Nothing
##' Joint modeling of longitudinal continuous data and competing risks
##' @title Joint Modeling for Continuous outcomes
##' @param ydata a longitudinal data frame in long format.
##' @param cdata a survival data frame with competing risks or single failure.
##' Each subject has one data entry.
##' @param long.formula a formula object with the response variable and fixed effects covariates
##' to be included in the longitudinal sub-model.
##' @param surv.formula a formula object with the survival time, event indicator, and the covariates
##' to be included in the survival sub-model.
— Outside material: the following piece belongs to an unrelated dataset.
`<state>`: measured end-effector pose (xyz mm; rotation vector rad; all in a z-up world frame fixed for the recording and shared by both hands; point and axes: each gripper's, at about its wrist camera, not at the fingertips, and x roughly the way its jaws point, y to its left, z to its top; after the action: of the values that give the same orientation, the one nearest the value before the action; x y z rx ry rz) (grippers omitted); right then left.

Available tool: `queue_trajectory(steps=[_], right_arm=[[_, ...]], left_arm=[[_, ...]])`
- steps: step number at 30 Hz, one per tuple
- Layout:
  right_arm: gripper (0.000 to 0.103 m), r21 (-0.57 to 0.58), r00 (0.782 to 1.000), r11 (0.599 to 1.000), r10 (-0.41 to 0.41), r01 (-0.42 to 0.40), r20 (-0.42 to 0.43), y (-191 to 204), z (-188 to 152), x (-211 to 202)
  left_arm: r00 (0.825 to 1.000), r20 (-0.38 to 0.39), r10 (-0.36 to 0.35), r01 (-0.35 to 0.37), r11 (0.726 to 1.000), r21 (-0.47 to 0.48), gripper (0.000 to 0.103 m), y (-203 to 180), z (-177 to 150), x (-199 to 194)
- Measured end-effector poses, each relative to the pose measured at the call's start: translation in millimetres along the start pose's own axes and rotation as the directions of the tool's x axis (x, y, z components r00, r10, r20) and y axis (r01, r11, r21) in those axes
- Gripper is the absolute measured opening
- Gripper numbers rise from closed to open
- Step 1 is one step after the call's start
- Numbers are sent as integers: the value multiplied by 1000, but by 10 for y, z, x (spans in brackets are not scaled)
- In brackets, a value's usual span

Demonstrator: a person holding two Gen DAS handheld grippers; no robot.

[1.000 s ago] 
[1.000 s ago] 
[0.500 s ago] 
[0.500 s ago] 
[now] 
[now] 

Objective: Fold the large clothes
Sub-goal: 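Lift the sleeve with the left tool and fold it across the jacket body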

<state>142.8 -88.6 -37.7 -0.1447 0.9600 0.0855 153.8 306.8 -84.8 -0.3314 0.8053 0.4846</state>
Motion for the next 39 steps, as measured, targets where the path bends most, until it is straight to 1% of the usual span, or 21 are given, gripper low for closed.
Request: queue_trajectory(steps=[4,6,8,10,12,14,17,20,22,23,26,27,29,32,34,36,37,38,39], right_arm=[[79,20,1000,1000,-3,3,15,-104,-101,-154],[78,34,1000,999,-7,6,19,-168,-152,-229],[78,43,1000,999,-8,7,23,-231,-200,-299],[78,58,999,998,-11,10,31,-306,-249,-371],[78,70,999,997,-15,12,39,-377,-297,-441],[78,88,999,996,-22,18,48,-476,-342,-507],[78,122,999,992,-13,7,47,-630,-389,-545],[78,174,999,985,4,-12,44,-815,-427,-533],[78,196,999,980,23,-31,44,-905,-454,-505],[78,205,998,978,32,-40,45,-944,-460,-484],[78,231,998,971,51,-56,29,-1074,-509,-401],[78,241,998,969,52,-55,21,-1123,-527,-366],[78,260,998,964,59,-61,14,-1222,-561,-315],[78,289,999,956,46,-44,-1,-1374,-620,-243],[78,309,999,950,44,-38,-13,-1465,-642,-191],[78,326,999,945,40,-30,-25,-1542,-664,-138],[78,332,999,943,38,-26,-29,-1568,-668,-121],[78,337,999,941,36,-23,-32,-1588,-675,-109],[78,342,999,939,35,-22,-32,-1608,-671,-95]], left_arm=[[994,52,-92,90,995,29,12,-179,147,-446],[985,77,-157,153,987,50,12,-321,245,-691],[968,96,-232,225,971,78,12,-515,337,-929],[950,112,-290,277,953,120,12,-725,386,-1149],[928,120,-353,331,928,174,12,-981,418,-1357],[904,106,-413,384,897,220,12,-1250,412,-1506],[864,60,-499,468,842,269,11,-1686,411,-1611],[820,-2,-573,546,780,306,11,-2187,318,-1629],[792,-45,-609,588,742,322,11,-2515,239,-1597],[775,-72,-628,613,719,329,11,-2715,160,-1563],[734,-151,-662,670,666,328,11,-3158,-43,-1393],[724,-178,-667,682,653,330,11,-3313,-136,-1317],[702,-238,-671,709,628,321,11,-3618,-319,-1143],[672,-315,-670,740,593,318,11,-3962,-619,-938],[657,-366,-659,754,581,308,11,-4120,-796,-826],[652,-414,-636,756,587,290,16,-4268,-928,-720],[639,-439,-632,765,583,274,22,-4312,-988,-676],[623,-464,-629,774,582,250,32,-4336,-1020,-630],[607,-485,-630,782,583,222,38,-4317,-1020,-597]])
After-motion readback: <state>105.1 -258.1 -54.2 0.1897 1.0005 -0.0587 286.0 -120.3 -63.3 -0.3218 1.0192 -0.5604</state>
##' @param variance.formula an one-sided formula object with the fixed effects covariates to model the variance of longitudinal sub-model.
##' @param random a one-sided formula object describing the random effects part of the longitudinal sub-model.
##' For example, fitting a random intercept model takes the form ~ 1|ID.
##' Alternatively. Fitting a random intercept and slope model takes the form ~ x1 + ... + xn|ID.
##' @param maxiter the maximum number of iterations of the EM algorithm that the function will perform. Default is 10000.
##' @param epsilon Tolerance parameter. Default is 0.0001.
##' @param quadpoint the number of Gauss-Hermite quadrature points
##' to be chosen for numerical integration. Default is 15 which produces stable estimates in most dataframes.
##' @param print.para Print detailed information of each iteration. Default is FALSE, i.e., not to print the iteration details.
##' @param survinitial Fit a Cox model to obtain initial values of the parameter estimates. Default is TRUE.
##' @param initial.para a list of initialized parameters for EM iteration. Default is NULL.
##' @param method Method for proceeding numerical integration in the E-step. Default is adaptive.
##' @param opt Optimization method to fit a linear mixed effects model, either nlminb (default) or optim.
##' @param initial.optimizer Method for numerical optimization to be used. Default is \code{BFGS}.
##' @return Object of class \code{JMMLSM} with elements
##' \item{ydata}{the input longitudinal dataset for fitting a joint model.
##' It has been re-ordered in accordance with descending observation times in \code{cdata}.}
##' \item{cdata}{the input survival dataset for fitting a joint model.
##' It has been re-ordered in accordance with descending observation times.}
##' \item{PropEventType}{a frequency table of number of events.}
##' \item{beta}{the vector of fixed effects for the mean trajectory in the mixed effects location and scale model.}
##' \item{tau}{the vector of fixed effects for the within-subject variability in the mixed effects location and scale model.}
##' \item{gamma1}{the vector of fixed effects for type 1 failure for the survival model.}
##' \item{gamma2}{the vector of fixed effects for type 2 failure for the survival model.
##' Valid only if \code{CompetingRisk = TRUE}.}
##' \item{alpha1}{the vector of association parameter(s) for the mean trajectory for type 1 failure.}
##' \item{alpha2}{the vector of association parameter(s) for the mean trajectory for type 2 failure. Valid only if \code{CompetingRisk = TRUE}.}
##' \item{vee1}{the vector of association parameter(s) for the within-subject variability for type 1 failure.}
##' \item{vee2}{the vector of association parameter(s) for the within-subject variability for type 2 failure. Valid only if \code{CompetingRisk = TRUE}.}
##' \item{H01}{the matrix that collects baseline hazards evaluated at each uncensored event time for type 1 failure.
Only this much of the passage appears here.